▶ _What the exercise asks_
Each line below must be transcribed exactly, and no picture may appear in the transcription.

** Opening Dataset content block **

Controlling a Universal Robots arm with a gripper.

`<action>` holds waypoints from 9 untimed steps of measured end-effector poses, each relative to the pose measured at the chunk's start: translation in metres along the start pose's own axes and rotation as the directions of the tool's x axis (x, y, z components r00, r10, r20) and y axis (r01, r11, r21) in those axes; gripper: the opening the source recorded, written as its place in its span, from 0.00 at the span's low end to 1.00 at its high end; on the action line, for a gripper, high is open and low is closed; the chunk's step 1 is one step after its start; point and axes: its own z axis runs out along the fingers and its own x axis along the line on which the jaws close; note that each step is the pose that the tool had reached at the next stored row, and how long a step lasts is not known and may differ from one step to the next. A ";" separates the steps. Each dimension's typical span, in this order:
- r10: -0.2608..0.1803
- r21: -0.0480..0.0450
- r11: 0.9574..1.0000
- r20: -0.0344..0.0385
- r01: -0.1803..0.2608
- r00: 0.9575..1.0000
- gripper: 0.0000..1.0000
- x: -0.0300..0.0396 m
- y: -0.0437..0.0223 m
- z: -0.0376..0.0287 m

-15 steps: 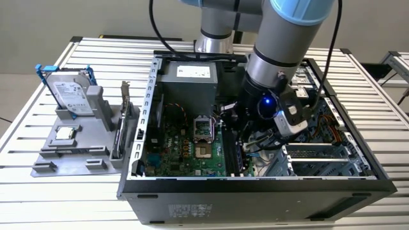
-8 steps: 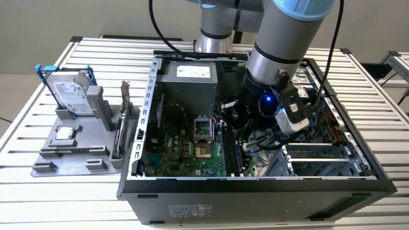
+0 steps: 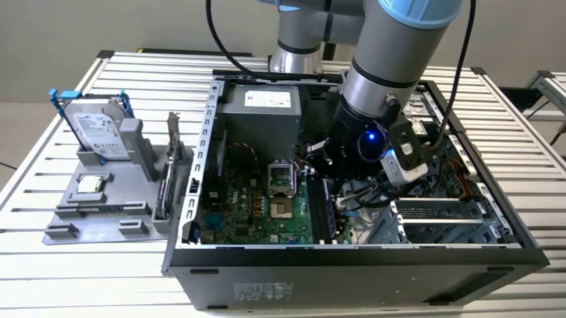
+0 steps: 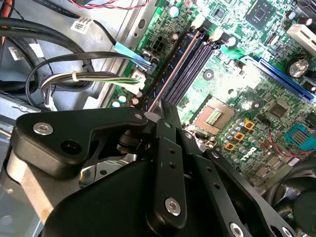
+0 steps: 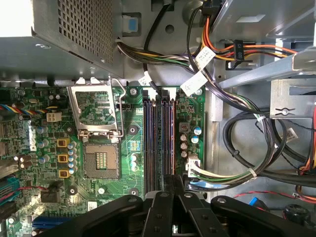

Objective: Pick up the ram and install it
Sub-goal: 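Press down the ram until it locks into place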

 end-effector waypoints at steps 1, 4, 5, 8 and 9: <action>0.000 0.000 1.000 0.000 0.000 1.000 0.00 0.0000 0.0000 -0.0001; 0.000 0.000 1.000 0.000 0.000 1.000 0.00 0.0000 0.0000 -0.0001; 0.000 0.000 1.000 0.000 0.000 1.000 0.00 0.0000 0.0000 -0.0001; 0.000 0.000 1.000 0.000 0.000 1.000 0.00 0.0000 0.0000 -0.0001; 0.000 0.000 1.000 0.000 0.000 1.000 0.00 0.0000 0.0000 -0.0001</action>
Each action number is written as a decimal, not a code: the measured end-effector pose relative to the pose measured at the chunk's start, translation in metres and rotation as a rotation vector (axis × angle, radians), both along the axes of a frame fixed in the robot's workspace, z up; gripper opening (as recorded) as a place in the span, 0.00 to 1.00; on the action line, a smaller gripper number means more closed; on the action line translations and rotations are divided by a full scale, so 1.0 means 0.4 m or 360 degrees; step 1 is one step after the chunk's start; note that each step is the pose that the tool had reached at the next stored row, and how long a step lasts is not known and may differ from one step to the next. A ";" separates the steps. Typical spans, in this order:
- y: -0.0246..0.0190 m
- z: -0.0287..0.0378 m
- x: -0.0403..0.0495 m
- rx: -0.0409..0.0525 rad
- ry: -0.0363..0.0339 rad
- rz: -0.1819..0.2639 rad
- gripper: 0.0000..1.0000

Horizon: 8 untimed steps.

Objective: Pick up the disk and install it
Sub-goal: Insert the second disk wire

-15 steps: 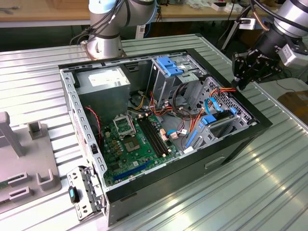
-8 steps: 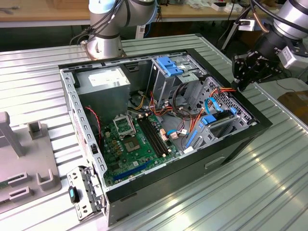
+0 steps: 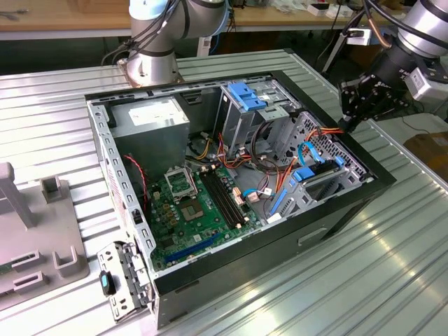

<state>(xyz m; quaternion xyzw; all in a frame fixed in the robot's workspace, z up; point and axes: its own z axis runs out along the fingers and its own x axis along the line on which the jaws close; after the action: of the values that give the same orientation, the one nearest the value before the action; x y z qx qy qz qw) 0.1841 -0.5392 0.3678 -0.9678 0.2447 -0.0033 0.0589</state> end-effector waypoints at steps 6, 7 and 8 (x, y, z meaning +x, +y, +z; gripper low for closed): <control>0.000 0.000 0.000 0.0000 0.0000 0.0000 0.16; 0.000 0.000 0.000 0.0000 0.0000 0.0000 0.16; 0.000 0.000 0.000 0.0000 0.0000 0.0000 0.16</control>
<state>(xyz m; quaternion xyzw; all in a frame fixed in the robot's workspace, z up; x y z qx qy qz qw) 0.1841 -0.5391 0.3678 -0.9678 0.2447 -0.0033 0.0589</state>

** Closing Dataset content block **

▶ _Response area_
Controlling a Universal Robots arm with a gripper.

`<action>` holds waypoints from 9 untimed steps of measured end-effector poses, each relative to the pose measured at the chunk's start: translation in metres along the start pose's own axes and rotation as the directions of the tool's x axis (x, y, z components r00, r10, r20) and y axis (r01, r11, r21) in those axes; gripper: the opening the source recorded, written as its place in its span, from 0.00 at the span's low end to 1.00 at its high end; on the action line, for a gripper, high is open and low is closed; the chunk's step 1 is one step after its start; point and axes: its own z axis runs out along the fingers and its own x axis along the line on which the jaws close; note that each step is the pose that the tool had reached at the next stored row, and how long a step lasts is not known and may differ from one step to the next. A ";" separates the steps. Each dimension's typical span, in this order:
- r10: -0.2608..0.1803
- r21: -0.0480..0.0450
- r11: 0.9574..1.0000
- r20: -0.0344..0.0385
- r01: -0.1803..0.2608
- r00: 0.9575..1.0000
- gripper: 0.0000..1.0000
- x: -0.0300..0.0396 m
- y: -0.0437..0.0223 m
- z: -0.0376..0.0287 m

-15 steps: 
-8 steps: 
+0 steps: 
+0 steps: 
+0 steps: 

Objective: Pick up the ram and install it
Sub-goal: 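Press down the ram until it locks into place
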
 end-effector waypoints at steps 1, 4, 5, 8 and 9: <action>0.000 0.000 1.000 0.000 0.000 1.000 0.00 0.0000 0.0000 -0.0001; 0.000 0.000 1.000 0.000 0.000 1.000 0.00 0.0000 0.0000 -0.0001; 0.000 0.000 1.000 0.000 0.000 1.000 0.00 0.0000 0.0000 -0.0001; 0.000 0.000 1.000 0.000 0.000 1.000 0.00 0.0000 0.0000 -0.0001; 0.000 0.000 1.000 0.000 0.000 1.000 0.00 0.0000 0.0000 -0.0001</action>
Each action number is written as a decimal, not a code: the measured end-effector pose relative to the pose measured at the chunk's start, translation in metres and rotation as a rotation vector (axis × angle, radians), both along the axes of a frame fixed in the robot's workspace, z up; gripper opening (as recorded) as a place in the span, 0.00 to 1.00; on the action line, a smaller gripper number means more closed; on the action line translations and rotations are divided by a full scale, so 1.0 means 0.4 m or 360 degrees; step 1 is one step after the chunk's start; note that each step is the pose that the tool had reached at the next stored row, and how long a step lasts is not known and may differ from one step to the next. A ";" separates the steps. Typical spans, in this order:
- y: -0.0246..0.0190 m
- z: -0.0287..0.0378 m
- x: -0.0403..0.0495 m
- rx: -0.0409..0.0525 rad
- ry: -0.0363..0.0339 rad
- rz: -0.1819..0.2639 rad
- gripper: 0.0000..1.0000

Horizon: 8 untimed steps.

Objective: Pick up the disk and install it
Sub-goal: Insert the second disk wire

-15 steps: 
-8 steps: 
+0 steps: 

<state>(xyz m; quaternion xyzw; all in a frame fixed in the robot's workspace, z up; point and axes: its own z axis runs out along the fingers and its own x axis along the line on which the jaws close; after the action: of the values that give the same orientation, the one nearest the value before the action; x y z qx qy qz qw) 0.1841 -0.5392 0.3678 -0.9678 0.2447 -0.0033 0.0589</state> end-effector waypoints at steps 6, 7 and 8 (x, y, z meaning +x, +y, +z; gripper low for closed): <control>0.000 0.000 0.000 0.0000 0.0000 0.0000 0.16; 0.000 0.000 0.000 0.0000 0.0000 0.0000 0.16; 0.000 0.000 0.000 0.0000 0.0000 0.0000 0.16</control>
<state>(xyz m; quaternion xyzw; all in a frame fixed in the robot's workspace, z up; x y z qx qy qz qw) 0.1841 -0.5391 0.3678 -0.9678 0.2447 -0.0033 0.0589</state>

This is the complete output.